Grand reporter au journal Le Monde, Annick Cojean aborde dans un livre-choc, "Les proies. Dans le harem de Kadhafi", l'un des derniers tabous de la Libye de Kaddafi : la perversité sexuelle du "Guide".
« Je n'oublierai jamais, il profanait mon corps mais c'est mon âme qu'il a transpercée d'un coup de poignard. La lame n'est jamais ressortie. » Ces paroles sont celles de Soraya, jeune Libyenne âgée aujourd'hui de 23 ans, qui a été pendant plusieurs années esclave sexuelle de Mouammar Kaddafi. Comme elle, des centaines de (très) jeunes femmes ont été repérées en raison de leur beauté - à l'école, à la fac ou encore lors de mariages - puis enlevées par les sbires du régime pour être intégrées au sein du harem des « amazones » dans le lugubre sous-sol de Bab el-Azizia.

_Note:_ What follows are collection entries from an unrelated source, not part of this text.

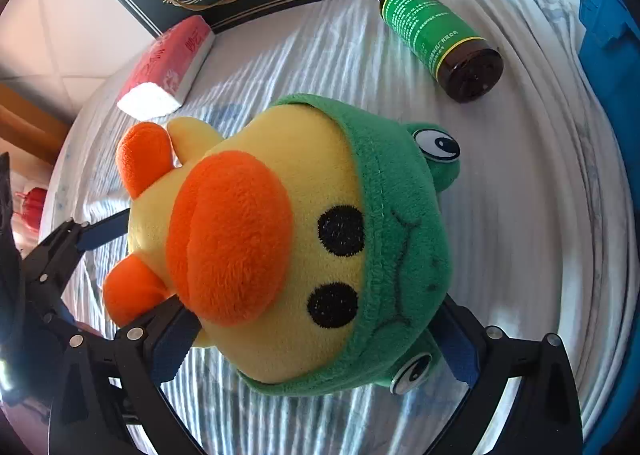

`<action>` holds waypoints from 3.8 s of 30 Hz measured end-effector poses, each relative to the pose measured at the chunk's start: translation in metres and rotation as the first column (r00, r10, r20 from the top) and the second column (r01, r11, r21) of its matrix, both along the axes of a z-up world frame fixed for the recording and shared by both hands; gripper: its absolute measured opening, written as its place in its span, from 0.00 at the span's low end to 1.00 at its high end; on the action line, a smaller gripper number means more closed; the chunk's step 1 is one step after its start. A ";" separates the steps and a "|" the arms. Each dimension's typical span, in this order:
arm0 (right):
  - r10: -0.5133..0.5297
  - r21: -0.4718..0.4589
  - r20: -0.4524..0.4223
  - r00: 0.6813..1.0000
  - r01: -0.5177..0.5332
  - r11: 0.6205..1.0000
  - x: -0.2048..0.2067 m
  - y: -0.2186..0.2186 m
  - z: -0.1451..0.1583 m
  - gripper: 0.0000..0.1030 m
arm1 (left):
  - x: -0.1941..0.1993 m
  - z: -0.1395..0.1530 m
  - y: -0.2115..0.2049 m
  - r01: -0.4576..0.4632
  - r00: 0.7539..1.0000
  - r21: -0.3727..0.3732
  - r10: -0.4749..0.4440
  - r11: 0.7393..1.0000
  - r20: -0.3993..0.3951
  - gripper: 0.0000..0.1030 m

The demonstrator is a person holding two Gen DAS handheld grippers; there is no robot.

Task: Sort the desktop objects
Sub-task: 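Lift the duck plush with both tools and drop it into the bin, then move both tools back to the tissue pack and green bottle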

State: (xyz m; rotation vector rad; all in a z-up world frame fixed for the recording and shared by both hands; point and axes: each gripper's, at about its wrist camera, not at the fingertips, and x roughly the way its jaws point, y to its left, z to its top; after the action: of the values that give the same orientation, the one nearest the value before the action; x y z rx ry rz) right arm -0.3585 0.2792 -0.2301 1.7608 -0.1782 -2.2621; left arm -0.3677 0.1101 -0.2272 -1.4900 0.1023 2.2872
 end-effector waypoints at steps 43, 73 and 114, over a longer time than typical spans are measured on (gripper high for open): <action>-0.397 -0.223 -0.722 0.567 0.353 0.909 0.309 0.245 0.363 0.71 | 0.235 0.377 0.272 0.437 0.647 0.035 -0.287 0.899 -0.707 0.47; -0.450 0.042 -0.670 0.590 0.635 0.771 0.339 0.328 0.312 1.00 | 0.238 0.337 0.257 0.205 0.796 0.119 -0.095 0.971 -0.598 0.66; -0.040 0.162 -0.451 0.892 0.126 0.979 0.074 0.046 0.179 1.00 | 0.016 0.100 -0.093 -0.422 0.901 -0.082 0.407 0.903 -0.148 0.66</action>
State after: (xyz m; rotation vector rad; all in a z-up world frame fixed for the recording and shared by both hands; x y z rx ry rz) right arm -0.2849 0.3250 -0.0516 1.2740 0.0557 -2.7530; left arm -0.3522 0.0167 -0.1268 -1.5377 -0.0596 2.7589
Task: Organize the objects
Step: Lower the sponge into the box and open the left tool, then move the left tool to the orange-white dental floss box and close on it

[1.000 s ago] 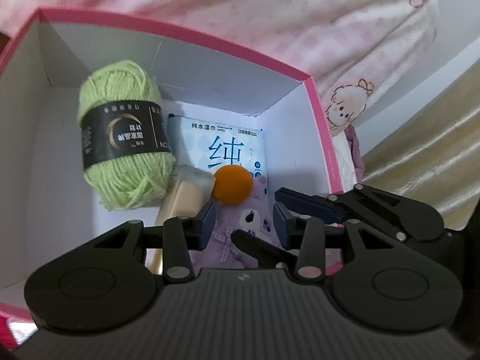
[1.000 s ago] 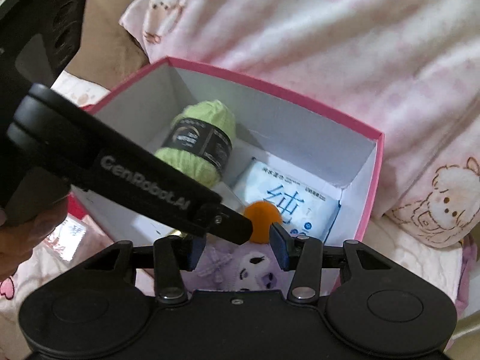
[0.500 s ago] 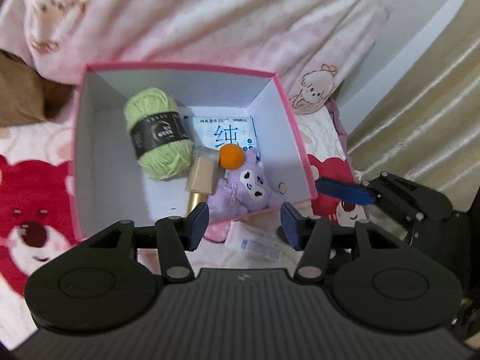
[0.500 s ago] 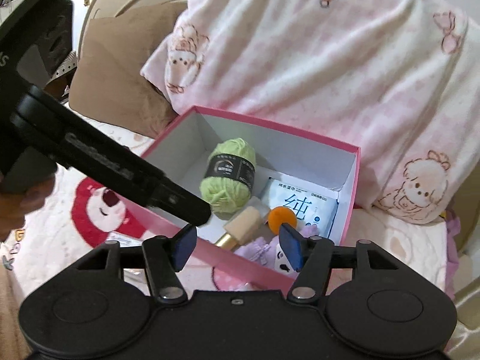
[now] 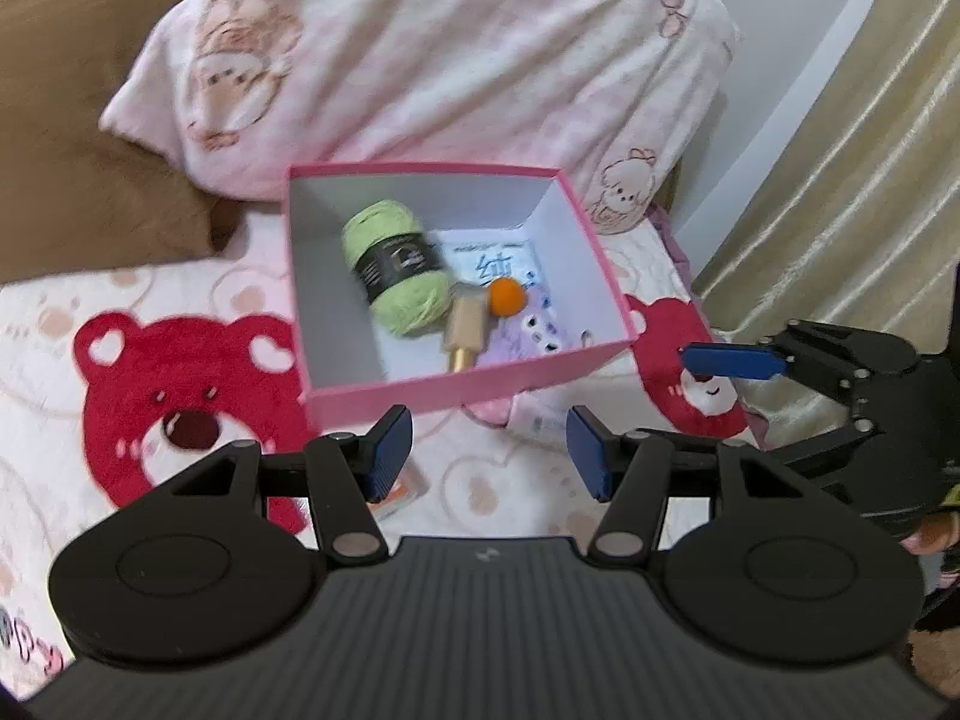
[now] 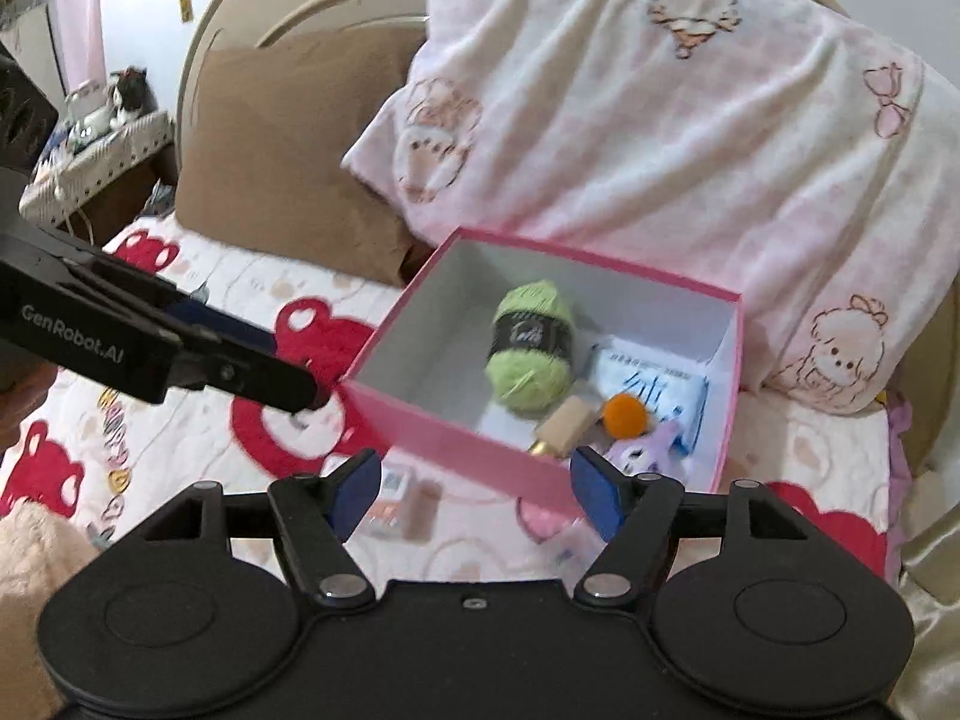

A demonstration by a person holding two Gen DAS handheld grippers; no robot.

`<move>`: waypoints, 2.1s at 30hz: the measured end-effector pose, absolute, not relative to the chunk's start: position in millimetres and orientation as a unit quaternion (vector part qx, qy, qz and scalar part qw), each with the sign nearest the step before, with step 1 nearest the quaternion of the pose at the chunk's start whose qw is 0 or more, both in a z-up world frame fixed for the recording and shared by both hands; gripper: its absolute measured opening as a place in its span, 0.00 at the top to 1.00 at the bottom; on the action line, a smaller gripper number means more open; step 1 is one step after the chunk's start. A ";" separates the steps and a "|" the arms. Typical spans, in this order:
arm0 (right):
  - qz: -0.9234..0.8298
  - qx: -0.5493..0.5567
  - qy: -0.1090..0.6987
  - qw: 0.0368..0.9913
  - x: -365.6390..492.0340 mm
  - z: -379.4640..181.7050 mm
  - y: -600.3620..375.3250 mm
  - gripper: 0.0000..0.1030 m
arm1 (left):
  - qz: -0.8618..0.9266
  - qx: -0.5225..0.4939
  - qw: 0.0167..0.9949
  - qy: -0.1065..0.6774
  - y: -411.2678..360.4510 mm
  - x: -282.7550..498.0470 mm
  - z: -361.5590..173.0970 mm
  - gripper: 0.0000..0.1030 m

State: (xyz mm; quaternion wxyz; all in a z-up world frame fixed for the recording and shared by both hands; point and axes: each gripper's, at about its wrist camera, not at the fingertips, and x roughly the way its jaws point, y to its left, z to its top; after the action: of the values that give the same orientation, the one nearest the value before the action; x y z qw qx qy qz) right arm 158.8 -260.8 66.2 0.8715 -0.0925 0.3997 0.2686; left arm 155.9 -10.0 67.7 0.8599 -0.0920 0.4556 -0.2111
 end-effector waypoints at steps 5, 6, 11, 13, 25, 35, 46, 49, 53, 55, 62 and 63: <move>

Page après page, Annick Cojean consigne leurs paroles, souvent à la limite du soutenable. Il y a Soraya, pour le témoignage central de l'ouvrage, mais aussi Libya, Khadija, Leila ou encore Houda. Ces femmes, constituant la garde rapprochée factice du « Guide », ont toutes été séquestrées, battues, droguées et violées par un Kaddafi aussi déviant que brutal. Obsédé par le sexe, il en avait par ailleurs fait une arme politique pour demeurer seul maître du pays, n'hésitant pas, parfois en monnayant, à abuser de ses ministres, de leurs femmes, ou encore des filles d'ambassadeurs et de diplomates. « Il ne pensait sérieusement qu'à ça. Il gouvernait, humiliait, asservissait et sanctionnait par le sexe », résume un proche du régime. Pour ceux qui estiment que Kaddafi incarne encore le symbole de la résistance panafricaine face à l'ennemi occidental, la lecture de ce livre devrait suffire à faire tomber le peu de verni qui reste. Prochaine étape : la parution en Libye du livre traduit en arabe au mois de novembre.